[[ RECORDS SHOWN open ]]
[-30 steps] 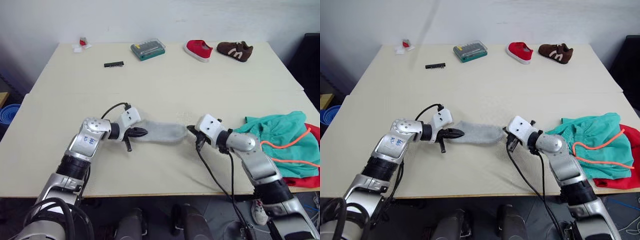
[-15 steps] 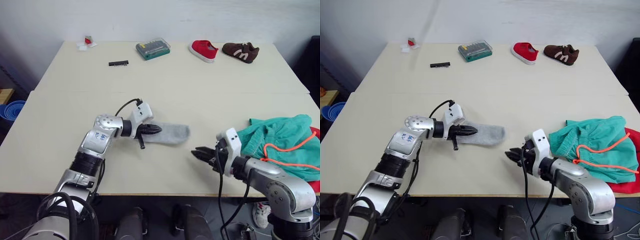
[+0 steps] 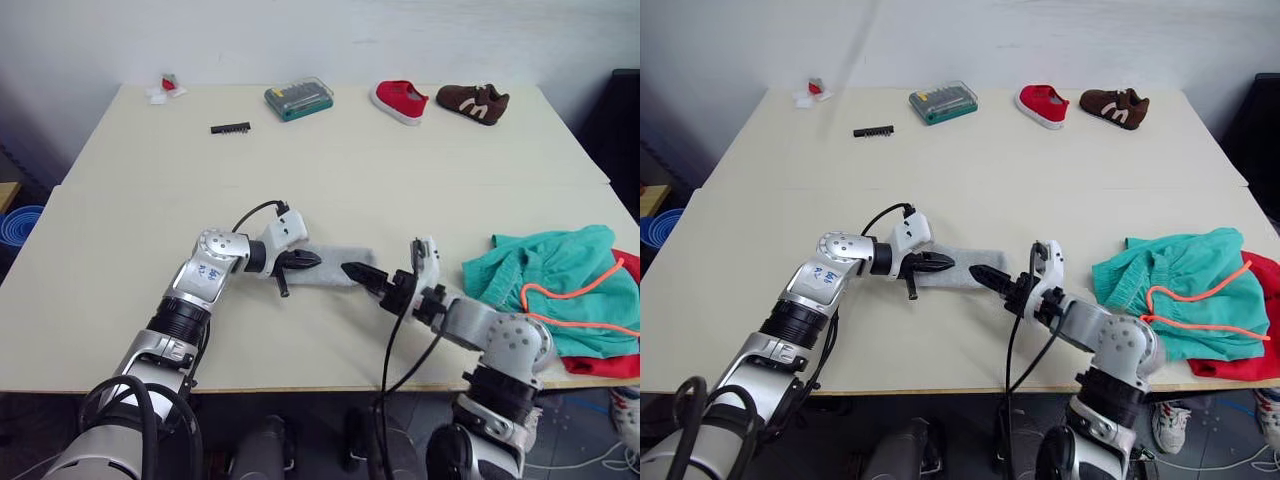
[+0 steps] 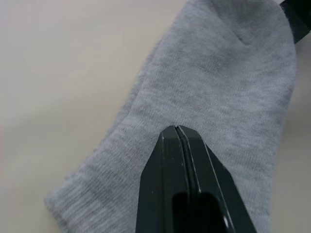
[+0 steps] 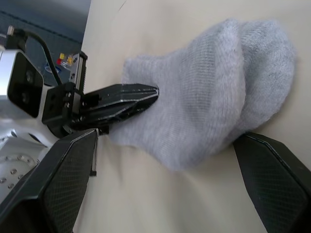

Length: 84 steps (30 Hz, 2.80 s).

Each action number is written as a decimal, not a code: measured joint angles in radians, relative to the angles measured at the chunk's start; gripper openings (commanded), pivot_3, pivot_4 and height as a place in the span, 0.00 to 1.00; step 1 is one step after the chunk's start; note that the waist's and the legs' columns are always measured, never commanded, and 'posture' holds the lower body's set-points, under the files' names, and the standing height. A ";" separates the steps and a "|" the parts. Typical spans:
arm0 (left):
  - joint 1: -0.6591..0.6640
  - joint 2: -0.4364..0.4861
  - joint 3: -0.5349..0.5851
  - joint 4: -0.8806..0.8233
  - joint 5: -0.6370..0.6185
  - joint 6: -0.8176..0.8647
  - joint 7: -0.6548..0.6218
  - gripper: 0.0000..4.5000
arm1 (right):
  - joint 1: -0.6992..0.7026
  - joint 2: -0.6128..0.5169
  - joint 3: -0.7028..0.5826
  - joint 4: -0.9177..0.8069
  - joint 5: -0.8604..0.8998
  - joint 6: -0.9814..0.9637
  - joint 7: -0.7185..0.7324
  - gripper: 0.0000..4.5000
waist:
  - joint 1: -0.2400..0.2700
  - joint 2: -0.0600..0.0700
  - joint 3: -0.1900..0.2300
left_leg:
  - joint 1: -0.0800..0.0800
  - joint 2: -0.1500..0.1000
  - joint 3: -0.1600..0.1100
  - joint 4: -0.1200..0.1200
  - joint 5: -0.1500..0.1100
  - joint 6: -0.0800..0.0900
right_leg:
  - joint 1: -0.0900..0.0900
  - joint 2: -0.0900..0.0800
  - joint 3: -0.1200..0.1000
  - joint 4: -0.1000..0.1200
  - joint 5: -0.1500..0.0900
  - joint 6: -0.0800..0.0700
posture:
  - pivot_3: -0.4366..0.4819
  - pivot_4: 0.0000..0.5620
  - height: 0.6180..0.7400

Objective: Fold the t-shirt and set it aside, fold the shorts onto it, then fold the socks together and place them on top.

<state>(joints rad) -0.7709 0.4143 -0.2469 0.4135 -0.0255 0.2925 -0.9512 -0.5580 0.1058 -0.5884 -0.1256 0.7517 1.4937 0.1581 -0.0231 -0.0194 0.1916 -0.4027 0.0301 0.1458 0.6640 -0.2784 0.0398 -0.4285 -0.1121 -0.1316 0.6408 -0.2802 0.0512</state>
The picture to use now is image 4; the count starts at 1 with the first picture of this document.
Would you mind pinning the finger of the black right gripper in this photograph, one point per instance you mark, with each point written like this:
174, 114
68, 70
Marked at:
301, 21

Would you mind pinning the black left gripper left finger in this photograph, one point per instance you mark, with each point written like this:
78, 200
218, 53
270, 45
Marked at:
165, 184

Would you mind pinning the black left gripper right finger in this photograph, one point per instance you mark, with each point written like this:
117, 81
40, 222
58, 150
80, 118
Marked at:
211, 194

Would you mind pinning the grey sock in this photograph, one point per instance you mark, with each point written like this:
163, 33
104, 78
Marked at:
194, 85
[[ RECORDS SHOWN closed ]]
[[ RECORDS SHOWN open ]]
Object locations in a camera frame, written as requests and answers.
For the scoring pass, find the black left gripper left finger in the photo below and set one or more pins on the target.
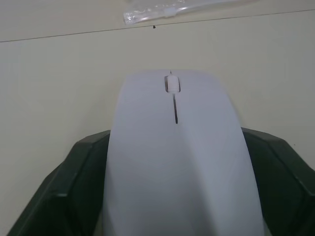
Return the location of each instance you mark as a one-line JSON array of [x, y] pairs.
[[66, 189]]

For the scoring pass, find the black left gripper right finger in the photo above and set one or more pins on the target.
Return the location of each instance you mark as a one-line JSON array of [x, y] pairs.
[[ RECORDS SHOWN closed ]]
[[ RECORDS SHOWN open ]]
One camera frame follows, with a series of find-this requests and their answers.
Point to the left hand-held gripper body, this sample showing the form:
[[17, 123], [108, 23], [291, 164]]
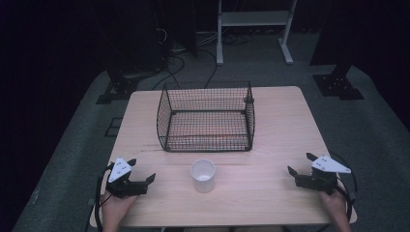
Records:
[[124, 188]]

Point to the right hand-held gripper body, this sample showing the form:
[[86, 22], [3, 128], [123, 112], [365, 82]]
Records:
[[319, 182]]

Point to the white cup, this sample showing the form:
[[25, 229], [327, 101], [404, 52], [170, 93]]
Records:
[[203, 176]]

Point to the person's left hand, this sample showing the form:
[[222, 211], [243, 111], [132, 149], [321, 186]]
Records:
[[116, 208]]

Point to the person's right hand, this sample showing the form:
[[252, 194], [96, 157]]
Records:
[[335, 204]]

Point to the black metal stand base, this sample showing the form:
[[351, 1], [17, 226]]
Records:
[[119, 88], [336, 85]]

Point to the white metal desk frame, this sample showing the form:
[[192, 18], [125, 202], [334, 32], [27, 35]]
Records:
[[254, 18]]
[[ RECORDS SHOWN closed ]]
*REQUIRED WORK:* Your answer should consist of all lines in the listing above that contain "find".

*RESULT:*
For the scoring pass, find the black left gripper left finger in the photo below and set one or more pins on the target.
For the scoring pass, find the black left gripper right finger in the photo above and set one or more pins on the target.
One camera frame follows, with a series of find-this requests and their answers.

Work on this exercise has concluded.